There Should Not Be a Duty to Indemnify Without a Duty to Defend

It is relatively well settled, the majority recognized, that CERCLA cleanup costs are covered “damages” under the policies. Thus, the majority concluded, to interpret these policies to impose no duty to defend the proceedings from which these damage arise “creates perverse incentives and consequences for insurers and insureds alike.” McGinnes argued that it would give insureds an incentive to “mount no defense itself, assured that whatever damages result will not be its responsibility but the insurer’s,” whereas the insurers argued that such a failure could be a breach of the duty to cooperate and, therefore, grounds for denying coverage. Both, the majority explained, “illustrate the problem with a duty to indemnify without a duty or right to defend.”

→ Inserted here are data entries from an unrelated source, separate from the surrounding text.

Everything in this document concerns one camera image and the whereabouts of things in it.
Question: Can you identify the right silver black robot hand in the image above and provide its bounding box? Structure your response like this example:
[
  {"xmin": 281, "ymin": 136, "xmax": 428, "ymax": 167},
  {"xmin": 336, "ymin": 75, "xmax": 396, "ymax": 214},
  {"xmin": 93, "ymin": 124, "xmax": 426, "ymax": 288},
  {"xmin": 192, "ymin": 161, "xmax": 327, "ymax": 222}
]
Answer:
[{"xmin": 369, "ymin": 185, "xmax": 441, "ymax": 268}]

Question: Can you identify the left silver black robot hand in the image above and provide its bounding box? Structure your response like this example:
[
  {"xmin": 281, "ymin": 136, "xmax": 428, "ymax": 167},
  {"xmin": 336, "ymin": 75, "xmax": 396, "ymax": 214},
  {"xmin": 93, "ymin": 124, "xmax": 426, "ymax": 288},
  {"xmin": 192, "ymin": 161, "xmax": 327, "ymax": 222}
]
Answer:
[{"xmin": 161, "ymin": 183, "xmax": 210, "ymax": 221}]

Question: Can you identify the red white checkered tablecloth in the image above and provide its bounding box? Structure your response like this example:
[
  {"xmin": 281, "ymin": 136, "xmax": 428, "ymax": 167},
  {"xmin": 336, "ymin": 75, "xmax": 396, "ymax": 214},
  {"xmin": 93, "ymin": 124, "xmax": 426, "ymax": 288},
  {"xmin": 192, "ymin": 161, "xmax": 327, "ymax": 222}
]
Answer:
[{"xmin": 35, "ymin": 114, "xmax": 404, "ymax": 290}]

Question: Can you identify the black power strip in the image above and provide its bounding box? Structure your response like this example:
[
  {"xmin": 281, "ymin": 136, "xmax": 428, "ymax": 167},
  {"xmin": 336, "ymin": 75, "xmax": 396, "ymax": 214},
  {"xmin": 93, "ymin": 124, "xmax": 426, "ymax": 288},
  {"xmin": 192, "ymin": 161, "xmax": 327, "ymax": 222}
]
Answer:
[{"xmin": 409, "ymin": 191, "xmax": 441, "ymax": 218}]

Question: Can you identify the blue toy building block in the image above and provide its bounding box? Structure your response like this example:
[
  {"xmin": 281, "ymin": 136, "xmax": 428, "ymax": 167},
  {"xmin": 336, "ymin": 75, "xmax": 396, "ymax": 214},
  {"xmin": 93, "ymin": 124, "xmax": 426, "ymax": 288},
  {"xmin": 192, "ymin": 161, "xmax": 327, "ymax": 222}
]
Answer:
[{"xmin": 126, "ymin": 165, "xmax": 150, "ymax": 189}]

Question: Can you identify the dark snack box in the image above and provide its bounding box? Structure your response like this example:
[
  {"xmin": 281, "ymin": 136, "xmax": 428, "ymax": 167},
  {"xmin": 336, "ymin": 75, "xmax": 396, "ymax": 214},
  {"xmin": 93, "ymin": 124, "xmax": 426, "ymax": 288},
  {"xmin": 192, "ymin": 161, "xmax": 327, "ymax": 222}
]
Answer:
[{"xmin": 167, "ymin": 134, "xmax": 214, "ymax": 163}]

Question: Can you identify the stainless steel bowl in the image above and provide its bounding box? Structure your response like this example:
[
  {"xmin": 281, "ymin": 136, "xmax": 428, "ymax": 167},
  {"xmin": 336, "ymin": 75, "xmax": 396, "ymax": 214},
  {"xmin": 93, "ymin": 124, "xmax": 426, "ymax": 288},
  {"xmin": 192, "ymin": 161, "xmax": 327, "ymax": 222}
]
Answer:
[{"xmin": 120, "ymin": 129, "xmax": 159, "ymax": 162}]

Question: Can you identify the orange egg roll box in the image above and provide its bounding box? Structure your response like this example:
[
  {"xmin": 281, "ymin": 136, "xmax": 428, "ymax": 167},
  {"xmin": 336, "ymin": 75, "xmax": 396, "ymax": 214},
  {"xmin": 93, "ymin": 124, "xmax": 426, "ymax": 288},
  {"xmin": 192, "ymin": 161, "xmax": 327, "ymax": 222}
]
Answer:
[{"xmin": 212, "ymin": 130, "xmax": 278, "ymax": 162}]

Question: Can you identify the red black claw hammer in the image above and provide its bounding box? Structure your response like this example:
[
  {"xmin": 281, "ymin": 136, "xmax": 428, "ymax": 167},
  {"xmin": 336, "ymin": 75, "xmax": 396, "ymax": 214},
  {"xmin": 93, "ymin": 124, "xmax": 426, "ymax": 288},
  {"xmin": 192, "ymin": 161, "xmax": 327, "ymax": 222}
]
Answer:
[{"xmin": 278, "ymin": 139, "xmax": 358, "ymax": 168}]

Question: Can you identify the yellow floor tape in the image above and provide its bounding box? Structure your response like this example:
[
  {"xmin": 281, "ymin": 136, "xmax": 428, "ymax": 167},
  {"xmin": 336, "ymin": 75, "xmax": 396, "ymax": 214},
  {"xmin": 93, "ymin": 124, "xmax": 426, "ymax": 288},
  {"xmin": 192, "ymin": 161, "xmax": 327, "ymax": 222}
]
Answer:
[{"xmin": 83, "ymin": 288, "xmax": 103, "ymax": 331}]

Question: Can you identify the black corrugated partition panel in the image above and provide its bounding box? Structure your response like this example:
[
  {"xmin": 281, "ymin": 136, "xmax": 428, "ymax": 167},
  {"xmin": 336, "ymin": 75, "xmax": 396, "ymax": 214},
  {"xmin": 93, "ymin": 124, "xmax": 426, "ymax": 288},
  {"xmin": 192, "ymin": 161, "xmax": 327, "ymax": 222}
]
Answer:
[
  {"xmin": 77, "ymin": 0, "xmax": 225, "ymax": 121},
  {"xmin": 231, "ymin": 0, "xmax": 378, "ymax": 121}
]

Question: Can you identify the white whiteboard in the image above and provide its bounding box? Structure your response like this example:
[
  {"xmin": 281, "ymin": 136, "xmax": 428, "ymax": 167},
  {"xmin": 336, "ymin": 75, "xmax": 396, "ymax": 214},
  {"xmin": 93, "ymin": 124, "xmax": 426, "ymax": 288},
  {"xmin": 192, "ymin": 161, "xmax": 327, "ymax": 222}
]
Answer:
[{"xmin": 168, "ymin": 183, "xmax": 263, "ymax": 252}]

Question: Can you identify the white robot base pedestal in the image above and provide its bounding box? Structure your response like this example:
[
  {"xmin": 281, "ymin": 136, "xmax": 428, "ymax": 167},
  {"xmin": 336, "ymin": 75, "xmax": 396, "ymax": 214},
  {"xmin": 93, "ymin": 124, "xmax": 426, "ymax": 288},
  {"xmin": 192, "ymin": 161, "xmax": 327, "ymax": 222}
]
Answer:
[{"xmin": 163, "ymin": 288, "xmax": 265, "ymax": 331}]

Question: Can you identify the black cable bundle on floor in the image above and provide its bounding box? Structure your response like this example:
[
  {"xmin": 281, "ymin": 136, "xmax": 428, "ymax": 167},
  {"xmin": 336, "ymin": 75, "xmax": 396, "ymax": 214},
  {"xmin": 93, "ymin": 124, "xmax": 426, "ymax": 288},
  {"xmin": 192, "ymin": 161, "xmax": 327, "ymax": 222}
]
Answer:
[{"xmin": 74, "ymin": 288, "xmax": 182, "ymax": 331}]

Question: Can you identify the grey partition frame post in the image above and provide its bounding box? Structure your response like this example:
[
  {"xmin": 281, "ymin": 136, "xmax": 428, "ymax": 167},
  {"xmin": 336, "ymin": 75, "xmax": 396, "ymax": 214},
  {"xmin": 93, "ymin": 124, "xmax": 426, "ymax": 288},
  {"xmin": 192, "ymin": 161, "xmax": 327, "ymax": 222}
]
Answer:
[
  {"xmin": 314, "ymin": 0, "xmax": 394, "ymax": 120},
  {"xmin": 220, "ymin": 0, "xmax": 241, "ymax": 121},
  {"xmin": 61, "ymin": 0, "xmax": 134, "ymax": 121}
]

The Majority of Other States Agree

The majority explained that of the 16 state high courts to consider the issue, only three (and last in 1998) have concluded that CERCLA proceedings do not qualify as a suit. The results in lower courts, the majority explained, “are similarly lopsided in favor of the insureds.” Citing the “importance of uniformity,” the court held that “insureds in Texas should not be deprived the coverage [that] insureds have in thirteen other states.”

The Dissent

The dissent wrote that the policies’ use of the words "suit" and "claim" confirms that the parties “intended the ordinary meaning of ‘suit’” and that this is where the analysis should end because “EPA letters and orders do not fall within the common, ordinary meaning of the term ‘suit,’ and the policies’ context does not in any way indicate the contrary.” Thus, the dissent continues, under the “well-established rules for construing insurance contracts, that should end the matter,” but “the Court proceeds, unrestrained by those rules.”

More specifically, the dissent argues, the rules of construction “do not recognize any of the Court’s reasons as a legitimate basis for ignoring or rewriting the unambiguous language of an insurance policy.” As a result, the dissent concludes that the majority’s decision is “disturbing” and hopes that it “will soon be seen as a fluke, an oversight, and a rare misstep by a Court that has otherwise been steadfastly committed to enforcing contracts as written, to refraining from rewriting parties’ agreements, and to determining the parties’ intent by relying on the ordinary meanings of the terms the parties choose.”

Conclusion

This decision is significant because it answers an unsettled question of Texas law: whether the term suit in a standard-form CGL policy includes PRP letters issued by the EPA. As discussed above, the answer to that question is: Yes.

DISCLAIMER: Because of the generality of this update, the information provided herein may not be applicable in all situations and should not be acted upon without specific legal advice based on particular situations.